Factors affecting cutaneous mechanoreceptor response. II. Changes in mechanical properties of skin with repeated stimulation.

Abstract
The mechanical recovery of mammalian skin following removal of constant-force and constant-displacement ramp-and-hold stimuli was examined utilizing a mechanical stimulating system allowing control of either force of displacement and simultaneous monitoring of both. The effect of skin recovery on the responses of skin to subsequent stimuli was studied, as was the role of skin recovery in contributing to the decline in mechanoreceptor response during repeated stimulations of glabrous skin. Single fibers of the median nerve of raccoons and cat were isolated by microdissection, and punctiform stimuli were applied normal to their glabrous skin receptive fields. In both raccoon and cat, creep recovery following removal of a constant-force stimulus is much more rapid in hairy skin than in glabrous skin. For similar skin regions, the time course of creep recovery is comparable in raccoon and cat.
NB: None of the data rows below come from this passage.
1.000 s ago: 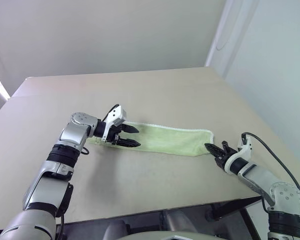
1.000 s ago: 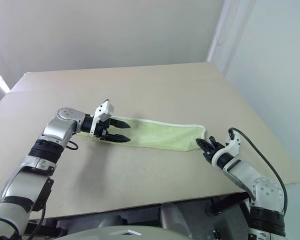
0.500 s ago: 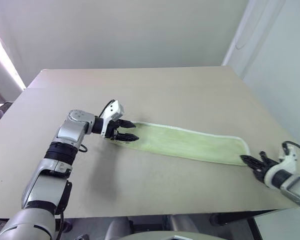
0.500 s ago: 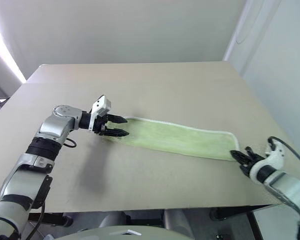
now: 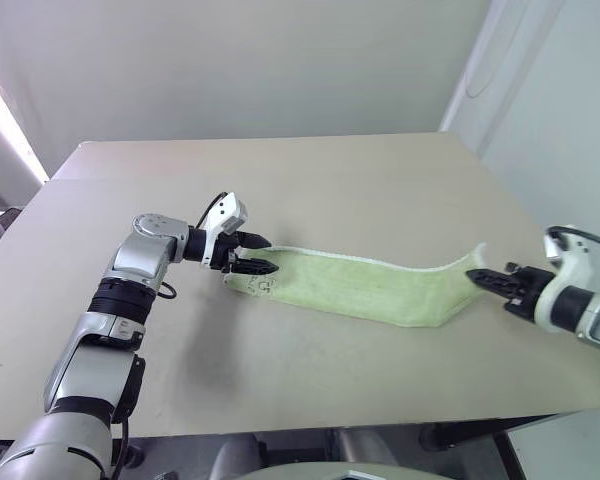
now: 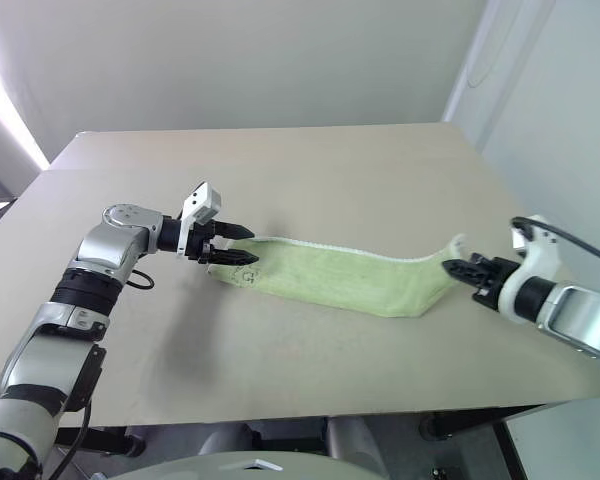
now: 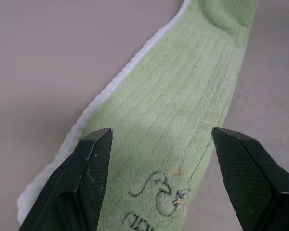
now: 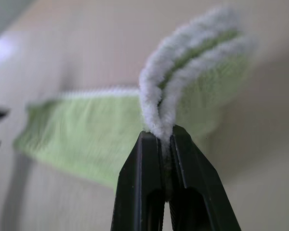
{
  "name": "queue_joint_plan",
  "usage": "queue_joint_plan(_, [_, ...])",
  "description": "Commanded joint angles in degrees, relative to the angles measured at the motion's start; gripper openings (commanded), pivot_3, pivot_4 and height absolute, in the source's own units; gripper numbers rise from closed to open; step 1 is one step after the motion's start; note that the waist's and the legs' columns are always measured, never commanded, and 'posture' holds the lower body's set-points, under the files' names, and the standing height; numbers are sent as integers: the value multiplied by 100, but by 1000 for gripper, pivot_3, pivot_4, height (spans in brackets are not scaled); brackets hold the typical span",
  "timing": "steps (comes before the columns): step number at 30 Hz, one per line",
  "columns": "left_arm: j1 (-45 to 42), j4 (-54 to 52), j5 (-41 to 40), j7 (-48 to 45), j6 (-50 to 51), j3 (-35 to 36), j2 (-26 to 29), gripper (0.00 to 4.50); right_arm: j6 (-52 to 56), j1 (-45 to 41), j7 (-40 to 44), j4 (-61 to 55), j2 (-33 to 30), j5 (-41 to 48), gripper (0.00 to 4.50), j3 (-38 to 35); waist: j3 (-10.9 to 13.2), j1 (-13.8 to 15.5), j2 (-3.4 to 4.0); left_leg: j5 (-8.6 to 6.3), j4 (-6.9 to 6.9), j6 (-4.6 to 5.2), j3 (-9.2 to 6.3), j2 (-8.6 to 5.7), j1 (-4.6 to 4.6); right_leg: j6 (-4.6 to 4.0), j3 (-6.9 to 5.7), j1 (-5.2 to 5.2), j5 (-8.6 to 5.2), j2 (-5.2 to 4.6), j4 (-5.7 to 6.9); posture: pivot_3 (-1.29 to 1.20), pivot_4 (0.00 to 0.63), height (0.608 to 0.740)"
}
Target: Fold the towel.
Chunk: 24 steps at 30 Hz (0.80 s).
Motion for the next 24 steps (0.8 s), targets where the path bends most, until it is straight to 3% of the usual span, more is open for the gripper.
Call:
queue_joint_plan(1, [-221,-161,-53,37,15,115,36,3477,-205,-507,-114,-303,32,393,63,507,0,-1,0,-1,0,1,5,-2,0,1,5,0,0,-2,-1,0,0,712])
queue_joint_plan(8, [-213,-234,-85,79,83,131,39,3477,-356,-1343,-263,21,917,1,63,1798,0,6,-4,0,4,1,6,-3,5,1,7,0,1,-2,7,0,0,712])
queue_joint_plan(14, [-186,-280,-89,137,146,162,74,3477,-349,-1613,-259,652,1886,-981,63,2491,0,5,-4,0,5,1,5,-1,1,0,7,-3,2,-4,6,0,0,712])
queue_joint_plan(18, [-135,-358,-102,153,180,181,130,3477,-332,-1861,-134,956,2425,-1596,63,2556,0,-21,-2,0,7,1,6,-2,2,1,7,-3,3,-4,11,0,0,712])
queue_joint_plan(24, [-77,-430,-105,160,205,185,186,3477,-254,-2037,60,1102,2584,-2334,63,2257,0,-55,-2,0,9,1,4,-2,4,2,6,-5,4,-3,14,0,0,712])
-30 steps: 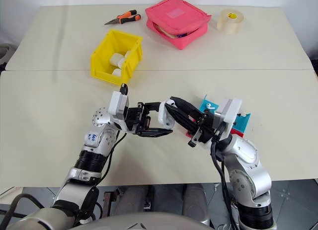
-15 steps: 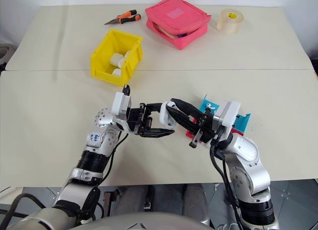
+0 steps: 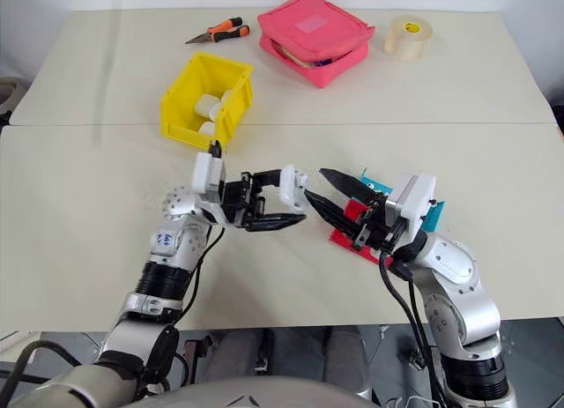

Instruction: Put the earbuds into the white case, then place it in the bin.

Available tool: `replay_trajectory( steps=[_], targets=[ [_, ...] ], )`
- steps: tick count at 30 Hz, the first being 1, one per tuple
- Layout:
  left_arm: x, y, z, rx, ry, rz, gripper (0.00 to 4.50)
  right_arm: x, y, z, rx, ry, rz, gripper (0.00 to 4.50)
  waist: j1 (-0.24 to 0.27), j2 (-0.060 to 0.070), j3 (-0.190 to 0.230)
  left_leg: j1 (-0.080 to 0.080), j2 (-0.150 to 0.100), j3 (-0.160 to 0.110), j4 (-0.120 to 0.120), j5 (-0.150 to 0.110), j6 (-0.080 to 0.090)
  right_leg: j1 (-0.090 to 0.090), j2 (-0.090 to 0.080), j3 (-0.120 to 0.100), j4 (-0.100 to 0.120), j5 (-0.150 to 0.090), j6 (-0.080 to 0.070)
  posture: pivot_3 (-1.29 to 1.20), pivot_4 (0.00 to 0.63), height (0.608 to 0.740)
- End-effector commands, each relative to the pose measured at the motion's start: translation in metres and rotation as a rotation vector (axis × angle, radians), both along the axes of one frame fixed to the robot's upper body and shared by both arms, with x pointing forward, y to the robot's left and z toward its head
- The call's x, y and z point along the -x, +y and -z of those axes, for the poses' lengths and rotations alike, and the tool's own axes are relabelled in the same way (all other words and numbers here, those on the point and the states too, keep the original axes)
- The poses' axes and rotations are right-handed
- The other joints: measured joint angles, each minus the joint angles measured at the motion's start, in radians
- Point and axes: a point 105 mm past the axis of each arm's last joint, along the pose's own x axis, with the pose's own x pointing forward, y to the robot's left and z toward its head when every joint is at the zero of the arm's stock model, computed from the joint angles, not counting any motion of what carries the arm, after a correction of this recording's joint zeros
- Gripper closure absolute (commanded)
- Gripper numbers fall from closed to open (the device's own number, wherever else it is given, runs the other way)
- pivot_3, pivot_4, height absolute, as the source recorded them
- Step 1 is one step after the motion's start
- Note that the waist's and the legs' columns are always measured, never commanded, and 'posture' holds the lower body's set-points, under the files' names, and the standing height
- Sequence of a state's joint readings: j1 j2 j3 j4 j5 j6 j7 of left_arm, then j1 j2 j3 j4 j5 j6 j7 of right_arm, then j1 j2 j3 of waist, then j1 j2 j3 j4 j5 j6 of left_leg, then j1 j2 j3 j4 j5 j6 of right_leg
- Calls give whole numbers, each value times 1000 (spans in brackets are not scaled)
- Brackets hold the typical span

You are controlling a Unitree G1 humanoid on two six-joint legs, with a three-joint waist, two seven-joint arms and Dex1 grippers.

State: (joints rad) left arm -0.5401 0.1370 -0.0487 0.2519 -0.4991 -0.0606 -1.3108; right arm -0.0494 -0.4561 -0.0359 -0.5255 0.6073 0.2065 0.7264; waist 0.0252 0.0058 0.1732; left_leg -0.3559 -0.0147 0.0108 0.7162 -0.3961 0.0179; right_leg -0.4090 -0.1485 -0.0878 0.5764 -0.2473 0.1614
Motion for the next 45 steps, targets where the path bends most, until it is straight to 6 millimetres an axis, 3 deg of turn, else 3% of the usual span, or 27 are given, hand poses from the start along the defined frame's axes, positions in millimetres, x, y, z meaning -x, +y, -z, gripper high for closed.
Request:
replay_trajectory(
  steps=[1,5,9,14,20,25,33,36,45],
  targets=[
    [4,-6,-18,58,-64,20,1721,6,8,2,12,25,-69,1128,1,0,0,0,0,0,0,0,0,0,0,0,0,0,0,0,150,740],
    [4,-3,-14,41,-61,8,1721,10,-6,-5,38,-1,-38,18,0,0,0,0,0,0,0,0,0,0,0,0,0,0,0,0,150,740],
    [3,4,-6,8,-55,-5,1721,21,-42,-6,120,6,57,18,5,0,0,-1,-1,0,1,-1,2,0,-1,0,-1,0,0,0,150,740],
    [6,10,1,-13,-54,-7,1721,41,-103,14,304,94,207,18,6,0,0,0,-1,1,0,-1,3,0,-1,0,-1,0,0,0,150,740],
    [12,8,7,-30,-76,9,1721,51,-159,26,438,182,345,18,3,0,0,2,0,3,0,-2,3,2,-1,2,-1,0,1,0,150,740],
    [13,4,9,-39,-95,10,1721,31,-158,17,475,231,332,18,-1,0,0,3,1,4,0,-2,3,1,0,4,-1,0,1,0,150,740],
    [12,-1,10,-49,-102,-1,1721,-14,-137,2,592,508,338,18,4,1,0,2,0,-2,1,-2,3,0,-1,5,-1,1,0,0,150,740],
    [12,-4,10,-42,-98,0,1721,-27,-133,7,735,542,353,18,6,1,0,1,0,-4,1,-2,3,-1,-2,4,-2,1,0,0,150,740],
    [13,-11,9,-21,-102,3,1721,-74,-122,20,905,538,392,18,0,1,0,-3,-1,0,1,-2,3,-3,-2,2,-2,1,1,0,150,740]
  ],
)
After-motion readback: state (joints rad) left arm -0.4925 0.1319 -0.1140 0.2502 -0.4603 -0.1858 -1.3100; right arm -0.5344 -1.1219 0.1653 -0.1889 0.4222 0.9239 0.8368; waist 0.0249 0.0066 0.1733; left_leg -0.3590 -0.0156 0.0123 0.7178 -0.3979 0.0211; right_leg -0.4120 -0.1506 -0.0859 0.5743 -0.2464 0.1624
When repeated constant-displacement stimuli are applied to raccoon or cat glabrous skin, if either the stimulus duration is too long or the interstimulus interval too short, there is a progressive decline in effective force from one trial to the next. Under similar circumstances but with constant forces stimuli, there is progressive decline in net displacement of skin. With repeated stimulation conditions such as those just described, whether stimuli are controlled with respect to force or displacement, there is a progressive (trial-to-trial) decline in ramp discharges of both rapidly and slowly adapting mechanoreceptors and a progressive decline in the discharge of slowly adapting mechanoreceptors during static stimulation. These intertrial declines in mechanoreceptor discharge are greater when constant-force stimuli are utilized than when constant-displacement stimuli are. That these trial-to-trial decreases in mechanoreceptor discharge are partly dependent on concomitant decreases in effective stimulation is indicated by statistically significant correlations between discharge rate and force increment (displacement held constant) and between discharge rate and displacement increment (force held constant). In one example, chosen for detailed analysis, only 10% of the variance in static discharge rate of a slowly adapting mechanoreceptor could be atrributed to variance in force and 72% of the variance in static discharge could be attributed to variance in displacement.